Au commencement du règne de Tibère, ils étaient si nombreux à Rome, et comptés pour si peu de chose par la tyrannie, que ce prince en fit déporter quatre mille sur le climat insalubre de la Sardaigne. La persécution fut alors assez rigoureuse pour que les philosophes païens, qui avaient adopté la diète pythagoricienne, craignissent d’être confondus avec ces sectateurs de cultes étrangers, que l’on reconnaissait surtout à l’abstinence de certaines viandes.

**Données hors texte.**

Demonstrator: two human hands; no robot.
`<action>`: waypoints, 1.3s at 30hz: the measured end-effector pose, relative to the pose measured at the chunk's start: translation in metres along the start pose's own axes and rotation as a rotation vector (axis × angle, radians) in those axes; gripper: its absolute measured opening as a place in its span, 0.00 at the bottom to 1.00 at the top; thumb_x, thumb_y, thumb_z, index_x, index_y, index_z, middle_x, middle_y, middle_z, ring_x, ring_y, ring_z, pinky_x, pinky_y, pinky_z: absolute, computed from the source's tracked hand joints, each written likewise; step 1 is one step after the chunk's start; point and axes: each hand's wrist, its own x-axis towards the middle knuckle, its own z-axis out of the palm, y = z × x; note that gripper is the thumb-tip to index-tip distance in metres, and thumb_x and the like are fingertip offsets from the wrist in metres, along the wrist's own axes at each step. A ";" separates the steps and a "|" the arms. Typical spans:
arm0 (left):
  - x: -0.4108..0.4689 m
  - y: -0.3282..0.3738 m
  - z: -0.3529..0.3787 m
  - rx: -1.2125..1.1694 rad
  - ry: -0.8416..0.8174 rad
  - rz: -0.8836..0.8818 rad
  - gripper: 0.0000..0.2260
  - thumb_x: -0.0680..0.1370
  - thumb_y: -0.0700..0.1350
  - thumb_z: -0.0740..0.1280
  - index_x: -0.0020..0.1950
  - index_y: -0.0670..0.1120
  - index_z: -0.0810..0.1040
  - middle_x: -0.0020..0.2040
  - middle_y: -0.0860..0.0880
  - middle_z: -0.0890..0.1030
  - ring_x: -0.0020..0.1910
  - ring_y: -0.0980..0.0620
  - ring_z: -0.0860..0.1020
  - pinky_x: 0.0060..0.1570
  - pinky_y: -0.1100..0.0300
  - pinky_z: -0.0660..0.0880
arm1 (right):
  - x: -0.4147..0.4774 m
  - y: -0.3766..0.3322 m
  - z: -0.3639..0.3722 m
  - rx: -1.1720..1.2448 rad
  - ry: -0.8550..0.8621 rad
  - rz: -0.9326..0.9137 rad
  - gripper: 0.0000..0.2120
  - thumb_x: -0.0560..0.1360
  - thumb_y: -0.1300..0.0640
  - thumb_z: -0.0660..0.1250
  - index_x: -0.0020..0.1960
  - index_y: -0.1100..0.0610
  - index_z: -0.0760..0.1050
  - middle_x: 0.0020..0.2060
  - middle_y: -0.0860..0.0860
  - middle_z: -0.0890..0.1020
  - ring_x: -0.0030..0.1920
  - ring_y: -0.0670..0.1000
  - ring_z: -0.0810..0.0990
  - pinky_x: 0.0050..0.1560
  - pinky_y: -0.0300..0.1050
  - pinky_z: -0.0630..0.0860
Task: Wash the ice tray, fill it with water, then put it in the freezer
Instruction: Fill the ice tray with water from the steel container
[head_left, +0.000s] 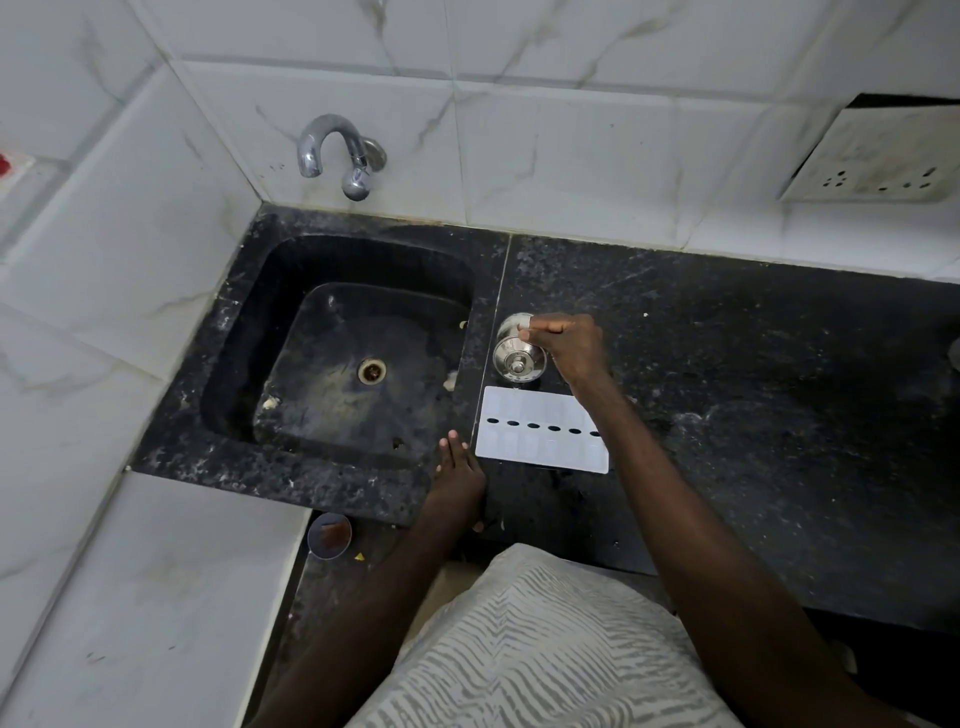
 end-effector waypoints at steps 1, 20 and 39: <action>-0.001 0.000 0.000 0.003 0.002 0.003 0.60 0.68 0.47 0.82 0.79 0.28 0.39 0.79 0.27 0.38 0.80 0.29 0.41 0.77 0.40 0.59 | 0.000 -0.001 0.000 -0.010 0.001 -0.002 0.10 0.67 0.59 0.83 0.48 0.55 0.88 0.46 0.48 0.88 0.47 0.48 0.87 0.54 0.52 0.85; -0.001 -0.003 0.002 0.039 0.020 0.031 0.60 0.68 0.49 0.81 0.79 0.28 0.40 0.78 0.26 0.39 0.79 0.27 0.42 0.77 0.40 0.59 | 0.002 -0.008 0.003 0.258 0.041 0.164 0.09 0.69 0.66 0.79 0.49 0.65 0.86 0.38 0.54 0.88 0.34 0.45 0.85 0.35 0.36 0.78; 0.001 -0.003 0.004 0.033 0.038 0.028 0.59 0.68 0.49 0.81 0.79 0.28 0.40 0.78 0.26 0.39 0.80 0.27 0.43 0.76 0.40 0.61 | 0.007 -0.003 0.029 0.174 -0.031 0.009 0.10 0.68 0.67 0.80 0.49 0.60 0.88 0.46 0.53 0.88 0.47 0.54 0.88 0.49 0.49 0.84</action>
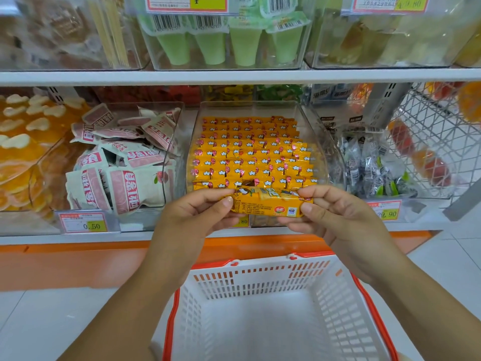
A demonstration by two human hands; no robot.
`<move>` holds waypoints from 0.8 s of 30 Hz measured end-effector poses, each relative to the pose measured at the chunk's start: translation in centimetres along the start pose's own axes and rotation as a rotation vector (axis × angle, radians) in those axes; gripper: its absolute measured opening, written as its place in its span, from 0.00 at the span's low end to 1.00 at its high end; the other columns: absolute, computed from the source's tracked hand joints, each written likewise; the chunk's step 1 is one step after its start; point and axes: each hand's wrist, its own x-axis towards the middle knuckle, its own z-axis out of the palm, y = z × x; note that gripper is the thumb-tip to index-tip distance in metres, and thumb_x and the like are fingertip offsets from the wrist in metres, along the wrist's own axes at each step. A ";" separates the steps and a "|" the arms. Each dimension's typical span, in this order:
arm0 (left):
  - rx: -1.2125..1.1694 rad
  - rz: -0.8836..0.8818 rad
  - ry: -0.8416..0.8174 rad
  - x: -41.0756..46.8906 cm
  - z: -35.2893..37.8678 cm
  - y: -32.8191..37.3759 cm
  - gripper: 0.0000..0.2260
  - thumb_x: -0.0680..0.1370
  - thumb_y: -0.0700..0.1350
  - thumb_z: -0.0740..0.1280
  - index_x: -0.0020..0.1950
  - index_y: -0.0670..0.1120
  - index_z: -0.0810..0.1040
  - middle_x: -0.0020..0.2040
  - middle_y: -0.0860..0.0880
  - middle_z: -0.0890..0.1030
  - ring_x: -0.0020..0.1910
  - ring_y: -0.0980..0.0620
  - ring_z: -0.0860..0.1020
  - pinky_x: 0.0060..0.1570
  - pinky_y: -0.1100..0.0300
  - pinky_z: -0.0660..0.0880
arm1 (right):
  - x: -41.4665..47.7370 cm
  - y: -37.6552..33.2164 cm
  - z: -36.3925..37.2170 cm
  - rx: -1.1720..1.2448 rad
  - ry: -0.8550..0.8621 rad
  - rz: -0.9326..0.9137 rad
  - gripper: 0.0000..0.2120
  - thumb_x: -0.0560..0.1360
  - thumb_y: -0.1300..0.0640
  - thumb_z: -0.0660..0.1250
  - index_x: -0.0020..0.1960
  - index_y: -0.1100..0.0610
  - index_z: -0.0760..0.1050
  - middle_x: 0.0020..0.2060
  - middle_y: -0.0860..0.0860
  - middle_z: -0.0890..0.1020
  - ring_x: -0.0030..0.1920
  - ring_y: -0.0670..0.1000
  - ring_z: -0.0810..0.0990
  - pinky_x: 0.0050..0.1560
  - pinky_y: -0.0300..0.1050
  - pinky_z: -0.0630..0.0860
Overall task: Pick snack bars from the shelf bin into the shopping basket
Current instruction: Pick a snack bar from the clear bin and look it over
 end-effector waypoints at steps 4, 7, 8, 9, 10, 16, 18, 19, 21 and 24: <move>0.029 -0.024 -0.010 0.1 -0.2 -0.1 0.10 0.76 0.37 0.67 0.52 0.48 0.83 0.46 0.45 0.87 0.46 0.46 0.86 0.45 0.62 0.82 | 0.0 -0.1 0.1 0.039 0.006 0.022 0.18 0.64 0.58 0.70 0.54 0.62 0.77 0.40 0.56 0.86 0.46 0.61 0.86 0.42 0.40 0.82; 0.024 -0.041 -0.092 0.0 -0.5 0.2 0.14 0.76 0.35 0.66 0.56 0.51 0.82 0.48 0.45 0.86 0.49 0.48 0.85 0.49 0.62 0.81 | 0.1 -0.2 -0.1 0.100 -0.014 0.055 0.20 0.64 0.59 0.70 0.55 0.62 0.76 0.42 0.59 0.86 0.49 0.62 0.85 0.44 0.41 0.83; 0.027 -0.035 -0.116 0.0 -0.6 0.2 0.15 0.77 0.34 0.66 0.57 0.51 0.81 0.49 0.45 0.86 0.50 0.48 0.85 0.50 0.62 0.81 | 0.1 -0.2 -0.2 0.124 -0.021 0.063 0.19 0.66 0.62 0.69 0.57 0.63 0.75 0.41 0.60 0.85 0.50 0.63 0.85 0.46 0.43 0.83; 0.024 -0.030 -0.123 0.0 -0.7 0.3 0.15 0.76 0.34 0.66 0.58 0.50 0.81 0.49 0.45 0.86 0.50 0.48 0.85 0.50 0.62 0.81 | 0.1 -0.1 -0.3 0.140 -0.022 0.069 0.19 0.68 0.65 0.67 0.58 0.63 0.75 0.40 0.60 0.85 0.51 0.63 0.85 0.48 0.44 0.83; 0.026 -0.022 -0.113 0.1 -0.7 0.3 0.14 0.75 0.35 0.67 0.57 0.49 0.81 0.48 0.44 0.86 0.49 0.48 0.85 0.48 0.62 0.81 | 0.2 -0.1 -0.4 0.141 -0.024 0.072 0.18 0.69 0.67 0.65 0.59 0.64 0.74 0.40 0.61 0.85 0.51 0.63 0.85 0.48 0.45 0.83; 0.161 -0.014 -0.001 0.2 -0.8 -0.1 0.10 0.66 0.51 0.72 0.44 0.48 0.84 0.47 0.48 0.86 0.47 0.49 0.85 0.52 0.55 0.80 | 0.1 0.2 -0.3 0.049 -0.001 0.030 0.04 0.66 0.58 0.71 0.41 0.57 0.78 0.46 0.58 0.86 0.50 0.58 0.85 0.47 0.42 0.82; 0.144 -0.016 -0.016 0.2 -0.6 -0.3 0.06 0.68 0.51 0.71 0.38 0.49 0.83 0.48 0.47 0.86 0.49 0.49 0.85 0.54 0.55 0.78 | 0.2 0.4 -0.4 0.039 0.024 0.005 0.07 0.65 0.56 0.72 0.38 0.58 0.76 0.46 0.57 0.85 0.50 0.56 0.85 0.49 0.42 0.80; 0.112 -0.017 -0.025 0.3 -0.4 -0.4 0.06 0.70 0.49 0.70 0.37 0.48 0.82 0.48 0.46 0.86 0.49 0.48 0.85 0.53 0.55 0.79 | 0.3 0.4 -0.4 0.045 0.030 -0.003 0.08 0.64 0.56 0.72 0.37 0.59 0.76 0.45 0.57 0.85 0.49 0.55 0.85 0.48 0.41 0.80; 0.072 -0.018 -0.013 0.2 0.0 -0.6 0.08 0.76 0.43 0.67 0.37 0.46 0.79 0.44 0.46 0.85 0.48 0.47 0.85 0.51 0.57 0.81 | 0.3 0.6 -0.4 0.055 0.025 -0.008 0.05 0.63 0.55 0.71 0.35 0.56 0.78 0.41 0.54 0.85 0.47 0.53 0.85 0.47 0.40 0.80; 0.099 0.009 0.038 0.0 0.5 -0.7 0.04 0.79 0.40 0.66 0.44 0.44 0.78 0.43 0.47 0.85 0.44 0.48 0.85 0.50 0.54 0.81 | 0.3 0.8 -0.1 0.035 0.057 -0.023 0.02 0.64 0.53 0.72 0.34 0.51 0.80 0.45 0.56 0.86 0.48 0.55 0.86 0.47 0.41 0.81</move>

Cependant, plusieurs décrets du Sénat attestent que, dans les provinces éloignées de l’empire, la liberté du culte juif était assurée ; et même à Rome les Juifs ne tardèrent pas à reparaître, perdus dans le chaos de cette ville immense. Quelques-uns d’entre eux célébraient la fête d’Hérode, et tous observaient rigoureusement le sabbat. Le peuple et les poëtes s’en moquaient. Pauvres et méprisés, ayant toujours avec eux leurs corbeilles de voyage, ils occupaient hors de Rome un lieu jadis consacré, et pour lequel ils payaient une taxe au trésor public. Comme tous les persécutés, ils avaient quelque chose de mystérieux : le peuple les maltraitait et les craignait tour à tour ; ils étaient devins, mendiants, astrologues, et vendaient à bas prix des philtres et des prédictions, au gré de ceux qui les consultaient.